I like the current balance, but you could try to start discussion on this in a Codev topic and raise interest for a re-definition.

(I got a conflict on save, seems like merging of form fields doubles content).

-- SteffenPoulsen - 28 Jun 2006

If users create what would seem to be a wikiword and it's not auto-linked, retaining that for (alleged) performance reasons is a very bad idea. I'd be very surprised if there were performance issues, however, as it involves a minor tweak to the wikiWordRegex. I also thought we were trying to improve the user-unfriendliness of TWiki, so I'm surprised that you would like the current balance. From my reading, TWiki is out of the mainstream in this one.

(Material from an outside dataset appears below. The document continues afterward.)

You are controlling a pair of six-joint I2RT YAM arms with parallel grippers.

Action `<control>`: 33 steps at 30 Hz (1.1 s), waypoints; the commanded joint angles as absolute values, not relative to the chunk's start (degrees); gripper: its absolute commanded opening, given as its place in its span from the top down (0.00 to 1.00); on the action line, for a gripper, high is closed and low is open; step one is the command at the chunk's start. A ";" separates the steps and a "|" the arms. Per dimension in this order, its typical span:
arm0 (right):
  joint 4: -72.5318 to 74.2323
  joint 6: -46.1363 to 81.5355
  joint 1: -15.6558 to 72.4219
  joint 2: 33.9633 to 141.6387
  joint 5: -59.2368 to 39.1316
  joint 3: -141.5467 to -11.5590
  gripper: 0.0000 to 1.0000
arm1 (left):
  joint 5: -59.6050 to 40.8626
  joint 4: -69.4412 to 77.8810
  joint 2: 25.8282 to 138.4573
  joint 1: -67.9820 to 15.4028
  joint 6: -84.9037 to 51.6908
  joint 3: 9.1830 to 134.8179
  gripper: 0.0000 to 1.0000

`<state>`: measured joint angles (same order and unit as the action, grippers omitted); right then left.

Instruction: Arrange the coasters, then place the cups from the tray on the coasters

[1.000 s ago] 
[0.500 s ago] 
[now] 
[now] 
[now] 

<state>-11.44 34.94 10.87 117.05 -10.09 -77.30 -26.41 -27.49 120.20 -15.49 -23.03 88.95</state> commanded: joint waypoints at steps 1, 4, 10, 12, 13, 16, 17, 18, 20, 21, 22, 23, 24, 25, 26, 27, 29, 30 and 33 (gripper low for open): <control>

I hope you reported the form bug.

ML

Could you post the tweak to the regex you use / suggest, so we could try it out for performance? (The cost is not so much the regex itself, but in looking up candidates on topic rendering).

-- SteffenPoulsen - 28 Jun 2006

Please re-open http://develop.twiki.org/~develop/cgi-bin/view/Bugs/Item2556 when you reach a consensus. FWIW I agree with Meredith; I have always been frustrated that you can't sensibly use numbers in wikiword, and treating them as equivalent to upper-case letters seems to work quite well.

-- CrawfordCurrie - 30 Jun 2006

The change has been made in the scratch branch TWikiWithTags. I changed the regex so that numbers were used as in an equivalent to the non-capitalised part of the word, as in the two examples above. I'm not convinced that using them as upper case letters is all that helpful, but I don't have a violent object to it either.

"Consensus". What have you been smoking?

-- MeredithLesly - 30 Jun 2006

http://develop.twiki.org/svn/twiki/scratch/TWikiWithTags/lib/TWiki/Regexes.pm lists the regex as:

qr/[$TWiki::regex{upperAlpha}]+[$TWiki::regex{lowerAlphaNum}]+[$TWiki::regex{upperAlpha}]+[$TWiki::regex{mixedAlphaNum}]*/o;

I think this looks like an ok suggestion, and performance seems ok as well. It will turn words like W3C, I18N, I10N, J2EE, M17N and that kind of semi-abbreviations into real WikiWords so there might be a documentation job in explaining wikiwords against abbreviations with this.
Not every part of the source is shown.